Un informe reciente de la empresa Akamai revela un alarmante aumento en ciberataques, destacando un crecimiento del 391% en solicitudes de bots entre el primer trimestre de 2023 y el mismo período en 2024. Este año comenzó con un récord de 147 mil millones de solicitudes de bots en solo un mes, lo que evidencia los riesgos crecientes que enfrentan tanto los desarrolladores de juegos como los jugadores.
Además de los bots, los ataques de denegación de servicio distribuido (DDoS) han registrado un aumento preocupante del 94%. América del Norte, con más de 170 mil millones de estos ataques, es una de las regiones más afectadas, solo superada por Asia-Pacífico y Japón. Estos ataques buscan colapsar los servidores de juegos en línea, comprometiendo la estabilidad de las plataformas y poniendo en riesgo la experiencia del jugador y la seguridad de los datos.
Los ataques tradicionales, como la inyección SQL, tampoco han disminuido, registrando más de 700 millones de incidentes en los últimos 18 meses. Otras amenazas comunes incluyen la inyección de comandos, la filtración de scripts y la falsificación de solicitudes en servidores, lo que subraya la necesidad urgente de que las empresas de videojuegos refuercen sus medidas de seguridad para proteger tanto sus plataformas como a los usuarios.

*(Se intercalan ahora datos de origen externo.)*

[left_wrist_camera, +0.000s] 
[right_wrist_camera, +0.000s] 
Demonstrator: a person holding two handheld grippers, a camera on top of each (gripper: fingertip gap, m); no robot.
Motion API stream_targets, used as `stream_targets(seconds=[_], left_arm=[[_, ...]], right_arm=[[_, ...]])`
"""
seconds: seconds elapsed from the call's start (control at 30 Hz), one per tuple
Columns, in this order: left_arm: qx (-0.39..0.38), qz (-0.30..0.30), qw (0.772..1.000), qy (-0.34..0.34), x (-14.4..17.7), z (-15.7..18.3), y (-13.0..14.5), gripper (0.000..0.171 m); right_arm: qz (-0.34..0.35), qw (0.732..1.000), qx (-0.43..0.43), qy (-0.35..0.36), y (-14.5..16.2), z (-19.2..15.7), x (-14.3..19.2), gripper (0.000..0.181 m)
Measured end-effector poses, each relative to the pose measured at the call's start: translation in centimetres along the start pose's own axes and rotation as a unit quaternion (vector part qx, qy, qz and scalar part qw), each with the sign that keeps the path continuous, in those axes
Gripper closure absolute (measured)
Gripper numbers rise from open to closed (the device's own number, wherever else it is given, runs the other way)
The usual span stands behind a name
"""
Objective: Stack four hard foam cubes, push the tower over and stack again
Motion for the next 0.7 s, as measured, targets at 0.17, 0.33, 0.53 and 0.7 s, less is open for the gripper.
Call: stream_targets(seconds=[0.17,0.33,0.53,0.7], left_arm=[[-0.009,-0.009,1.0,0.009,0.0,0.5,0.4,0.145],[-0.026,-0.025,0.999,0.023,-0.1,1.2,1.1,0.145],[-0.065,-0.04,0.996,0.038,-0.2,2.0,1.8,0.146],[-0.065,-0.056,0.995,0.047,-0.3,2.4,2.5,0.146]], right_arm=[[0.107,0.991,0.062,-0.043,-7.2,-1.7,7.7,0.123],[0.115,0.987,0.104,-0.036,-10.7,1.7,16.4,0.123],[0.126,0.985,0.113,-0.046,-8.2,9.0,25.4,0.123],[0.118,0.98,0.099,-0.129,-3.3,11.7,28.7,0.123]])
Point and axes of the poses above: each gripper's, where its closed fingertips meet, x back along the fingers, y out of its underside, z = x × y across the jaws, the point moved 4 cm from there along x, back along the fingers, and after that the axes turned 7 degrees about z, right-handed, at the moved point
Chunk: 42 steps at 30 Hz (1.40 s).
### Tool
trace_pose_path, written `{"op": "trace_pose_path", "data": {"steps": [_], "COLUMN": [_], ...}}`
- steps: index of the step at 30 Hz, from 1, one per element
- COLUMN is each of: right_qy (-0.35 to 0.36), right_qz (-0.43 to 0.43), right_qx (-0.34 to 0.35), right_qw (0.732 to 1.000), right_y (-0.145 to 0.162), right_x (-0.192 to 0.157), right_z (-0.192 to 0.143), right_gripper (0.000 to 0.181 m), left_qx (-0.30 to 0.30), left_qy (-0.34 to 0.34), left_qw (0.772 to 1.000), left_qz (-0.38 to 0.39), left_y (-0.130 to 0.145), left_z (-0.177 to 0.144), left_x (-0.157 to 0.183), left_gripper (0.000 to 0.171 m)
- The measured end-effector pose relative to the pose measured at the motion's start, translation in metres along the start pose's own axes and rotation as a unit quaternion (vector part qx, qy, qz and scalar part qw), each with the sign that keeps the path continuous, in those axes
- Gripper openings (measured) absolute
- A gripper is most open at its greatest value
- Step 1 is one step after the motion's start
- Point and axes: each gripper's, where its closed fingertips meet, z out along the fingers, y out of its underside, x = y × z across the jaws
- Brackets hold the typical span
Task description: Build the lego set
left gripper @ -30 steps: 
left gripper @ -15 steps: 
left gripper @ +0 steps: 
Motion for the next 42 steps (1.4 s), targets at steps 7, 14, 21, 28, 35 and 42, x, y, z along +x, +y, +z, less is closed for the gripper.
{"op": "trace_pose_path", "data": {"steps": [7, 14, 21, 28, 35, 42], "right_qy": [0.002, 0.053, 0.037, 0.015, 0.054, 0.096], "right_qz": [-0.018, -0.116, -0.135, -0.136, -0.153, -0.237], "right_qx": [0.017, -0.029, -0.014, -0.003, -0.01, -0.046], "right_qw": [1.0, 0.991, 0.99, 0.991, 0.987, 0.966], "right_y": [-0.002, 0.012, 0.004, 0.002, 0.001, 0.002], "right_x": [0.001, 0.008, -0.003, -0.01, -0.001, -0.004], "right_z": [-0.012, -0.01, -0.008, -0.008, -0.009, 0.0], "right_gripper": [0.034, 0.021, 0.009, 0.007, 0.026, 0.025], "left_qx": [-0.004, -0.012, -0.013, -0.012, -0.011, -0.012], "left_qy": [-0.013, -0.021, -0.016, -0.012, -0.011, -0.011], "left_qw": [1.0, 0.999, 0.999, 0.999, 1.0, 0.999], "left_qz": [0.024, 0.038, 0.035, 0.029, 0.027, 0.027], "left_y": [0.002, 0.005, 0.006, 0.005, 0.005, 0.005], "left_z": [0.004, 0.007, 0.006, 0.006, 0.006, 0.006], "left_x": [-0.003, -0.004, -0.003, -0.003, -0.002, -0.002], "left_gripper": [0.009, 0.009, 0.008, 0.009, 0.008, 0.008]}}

A la par de los desafíos en ciberseguridad, la industria también enfrenta cambios en las tendencias de consumo. El aumento en los costos de desarrollo ha elevado el precio de los juegos de 60 a 70 dólares, lo que ha incrementado la popularidad de los servicios de suscripción. Con un mercado que ahora alcanza los 11.700 millones de dólares, las compañías deben encontrar un equilibrio entre el crecimiento y la implementación de estrategias sólidas para mitigar las crecientes amenazas digitales.